Am Ende des Gesprächs stellt sich die aktuell geradezu unvermeidliche Frage, ob sich Slater schon mit dem omnipräsenten Thema KI in der Musik auseinandergesetzt hat. Er entgegnet ohne zu zögern mit seiner Theorie. „Elektronische Musik war schon immer ein Stück weit automatisiert. Egal ob du einen Drumcomputer oder einen Sequenzer benutzt – nicht du spielst, sondern die Maschine spielt für dich”, so Slater.

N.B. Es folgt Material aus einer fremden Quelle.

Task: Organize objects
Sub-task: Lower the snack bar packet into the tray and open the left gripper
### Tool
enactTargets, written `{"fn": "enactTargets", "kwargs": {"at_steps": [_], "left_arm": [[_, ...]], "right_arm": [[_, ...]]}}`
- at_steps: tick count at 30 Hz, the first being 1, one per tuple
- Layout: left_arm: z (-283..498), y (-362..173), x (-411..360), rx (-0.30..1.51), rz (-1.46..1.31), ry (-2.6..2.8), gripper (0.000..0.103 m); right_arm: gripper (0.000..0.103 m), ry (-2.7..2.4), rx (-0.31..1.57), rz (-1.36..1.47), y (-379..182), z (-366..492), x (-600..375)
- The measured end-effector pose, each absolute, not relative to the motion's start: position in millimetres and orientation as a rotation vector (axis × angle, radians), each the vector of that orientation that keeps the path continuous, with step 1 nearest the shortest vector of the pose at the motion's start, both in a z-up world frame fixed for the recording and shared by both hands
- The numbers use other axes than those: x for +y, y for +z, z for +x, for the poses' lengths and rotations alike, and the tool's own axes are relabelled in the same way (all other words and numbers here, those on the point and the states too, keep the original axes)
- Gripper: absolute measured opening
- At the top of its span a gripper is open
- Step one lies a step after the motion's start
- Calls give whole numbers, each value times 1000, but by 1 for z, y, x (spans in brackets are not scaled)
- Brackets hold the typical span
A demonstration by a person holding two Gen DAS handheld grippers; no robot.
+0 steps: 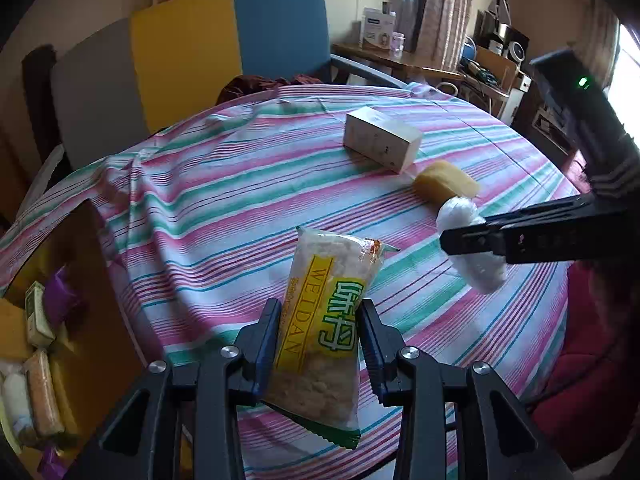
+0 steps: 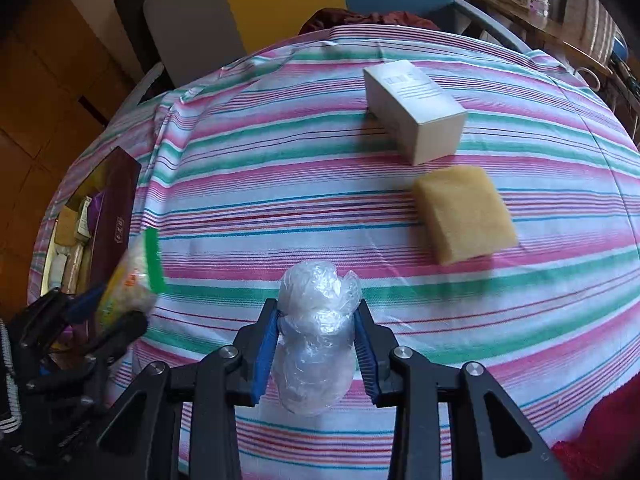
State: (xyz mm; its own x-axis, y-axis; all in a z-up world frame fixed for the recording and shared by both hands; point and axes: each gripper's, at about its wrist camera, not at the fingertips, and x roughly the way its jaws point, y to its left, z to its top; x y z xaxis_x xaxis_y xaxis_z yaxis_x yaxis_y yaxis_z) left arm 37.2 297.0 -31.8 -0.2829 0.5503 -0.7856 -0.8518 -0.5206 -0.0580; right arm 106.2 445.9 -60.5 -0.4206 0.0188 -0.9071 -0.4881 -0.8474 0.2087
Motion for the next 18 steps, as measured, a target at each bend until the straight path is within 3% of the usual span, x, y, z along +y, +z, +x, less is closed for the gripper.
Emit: {"fn": "enactTargets", "kwargs": {"at_steps": [6,18], "left_arm": [[16,-16,250,363,-999,2026,39],[-71,-27,127,30,-1257,2248,39]], "right_arm": [[36,2332,526,-1516,-77,91,438],[36,2328,546,-1519,-77,92,438]]}}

Dennoch seien die aktuellen KI-Entwicklungen eine massive Eskalation. Kommerzielle Popmusik könne schnell davon überrannt werden. „Wenn das passiert, wird es Kids geben, die wirklich begreifen, dass eine Maschine das einfach aus dem Nichts erschaffen hat. Sie werden denken: Mann, ich will wieder was Echtes. Also werden sie eine Gegenkultur mit offener Ablehnung von KI-Musik einleiten. Und weil die Underground-Kultur traditionell vom Mainstream kopiert wird, sobald sie populär geworden ist, wird auch diese Strömung wieder im Overground ankommen. Schon gibt es keine KI-Musik mehr in den Charts”, sagt Slater lächelnd.